Based on these principles, Parmenides argued that change was impossible,
and the flux apparent in our experiences must be an illusion. If
a green tomato ripened, for example, Parmenides asked where did
the red tomato come from? And where did the green tomato go? Green
can’t be the cause of red, because the effect has to be like
its cause. The green tomato can’t be annihilated, because nothing
can pass into nothing, and the red tomato can’t come from nothing,
so this change can’t actually happen -- it must be an illusion.
Plato tended to agree with Parmenides. (In Plato’s dialogues,
Socrates wins in every case but one -- his dialogue with Parmenides.

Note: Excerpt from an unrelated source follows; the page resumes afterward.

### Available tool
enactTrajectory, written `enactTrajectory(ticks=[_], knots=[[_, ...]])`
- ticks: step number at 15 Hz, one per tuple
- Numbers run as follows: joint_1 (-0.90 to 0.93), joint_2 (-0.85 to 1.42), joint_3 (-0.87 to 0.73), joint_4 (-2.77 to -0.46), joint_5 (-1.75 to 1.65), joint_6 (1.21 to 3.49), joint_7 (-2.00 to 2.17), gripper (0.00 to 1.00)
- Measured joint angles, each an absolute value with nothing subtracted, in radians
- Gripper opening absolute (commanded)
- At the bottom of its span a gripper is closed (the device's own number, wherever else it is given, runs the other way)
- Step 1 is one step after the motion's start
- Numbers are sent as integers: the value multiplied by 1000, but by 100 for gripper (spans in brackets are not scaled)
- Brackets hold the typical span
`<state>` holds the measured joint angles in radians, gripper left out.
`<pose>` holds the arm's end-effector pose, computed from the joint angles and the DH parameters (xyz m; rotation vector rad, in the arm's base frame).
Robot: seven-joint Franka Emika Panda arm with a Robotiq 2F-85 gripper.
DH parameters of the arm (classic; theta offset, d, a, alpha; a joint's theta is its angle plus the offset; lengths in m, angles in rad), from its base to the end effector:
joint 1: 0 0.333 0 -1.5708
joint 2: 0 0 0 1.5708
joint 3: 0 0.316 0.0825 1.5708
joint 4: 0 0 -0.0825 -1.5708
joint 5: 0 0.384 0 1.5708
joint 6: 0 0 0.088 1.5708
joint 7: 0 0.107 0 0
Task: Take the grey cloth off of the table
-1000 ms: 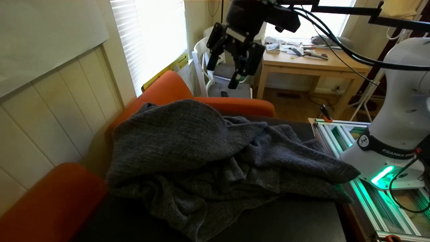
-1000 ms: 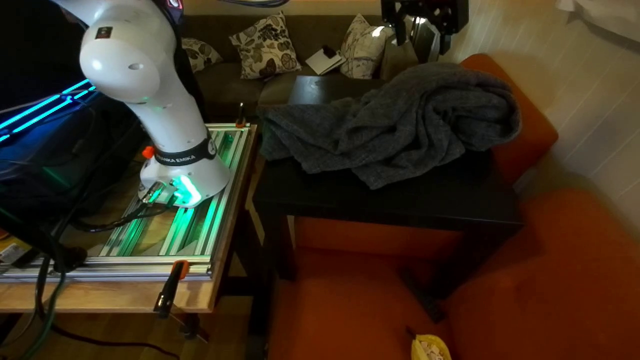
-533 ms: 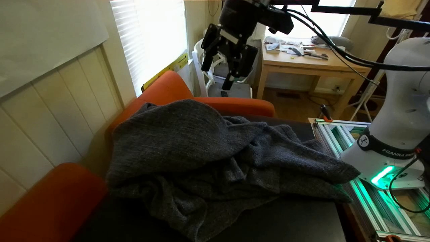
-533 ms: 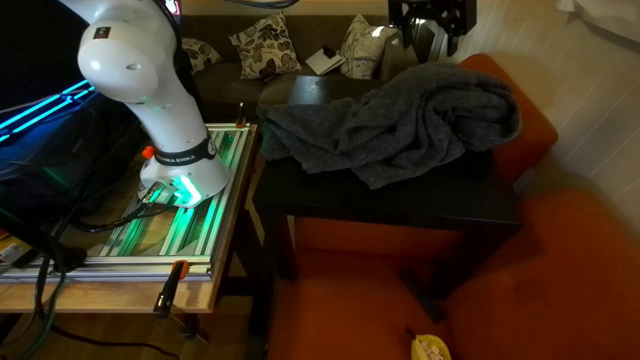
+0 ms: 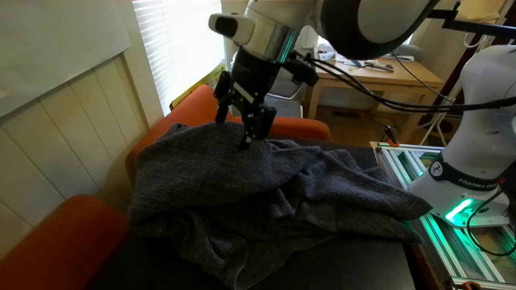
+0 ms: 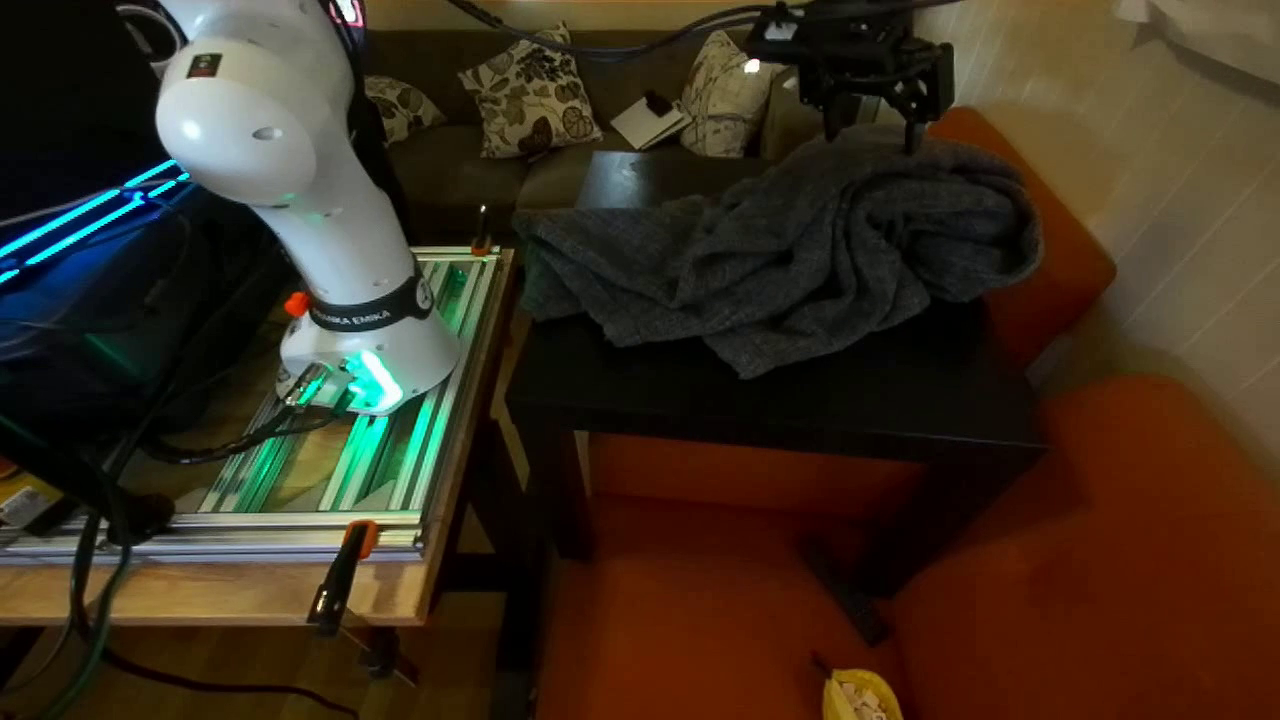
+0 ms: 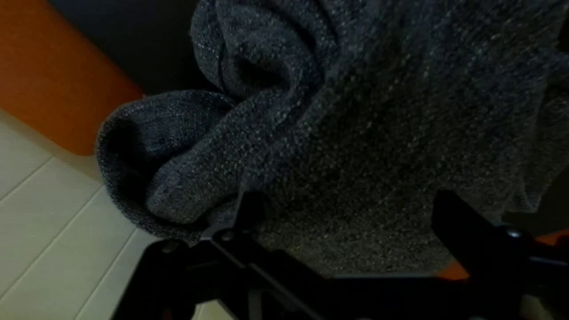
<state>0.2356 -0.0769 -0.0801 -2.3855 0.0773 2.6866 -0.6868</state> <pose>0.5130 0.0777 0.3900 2.8114 1.1530 0.5813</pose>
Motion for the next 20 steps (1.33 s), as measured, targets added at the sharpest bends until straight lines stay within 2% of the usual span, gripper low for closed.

But Plato opines that Socrates was young at the time.) He, too,
regarded the world of experience to be illusion, a source of error
to be avoided. The true source of knowledge was not experience,
but the World of Ideas, and the proper road to true knowledge was
to lead it out (e ducere) of your own mind, where it lies, forgotten,
from our original sojourn in that world.
Aristotle disagreed with Plato about this. He suggested that the
world of experience was made up of two principles: primary matter
and substantial form. Primary matter is the basis of an entity’s
existence, but its substantial form that makes it what it is. Change
is simply the process by which restless primary matter casts off
and takes on forms. It is the forms which we come to know by abstraction
from our experience. Thus Aristotle disagrees with Plato about his
most important belief: he believes knowledge comes from experience,
and advocates examining the world of experience to gain knowledge.
But Aristotle has not yet solved Parmenides’ dilemma. He needs
to account for the succession of forms. Where do the forms come
from, and where do they go? According to the view that Aristotle,
Plato, Parmenides and the rest accepted, the forms must be caused
by something, since nothing can come to be from nothing, and the
cause must contain the form in it in some way, since a cause must
be like its effect.
Aristotle solves this problem by asserting that the form or essence
of any entity contains within it from the first moment of its existence
all the forms through which it will pass during its existence. They
are there potentially (in potency), and come to be actually there
(in act) when they are realized. An acorn contains leaves, bark
and the rest of the attributes of an oak tree in potency, but the
oak tree has them actually (in act). The form (essence) of a tomato
contains both the forms “green” and “red”, first
red in potency and then red in act.
This solves the problems of causality and non contradiction for
any given entity, but does not solve the problem entirely. Aristotle
also needs to solve the problem of the succession of things themselves.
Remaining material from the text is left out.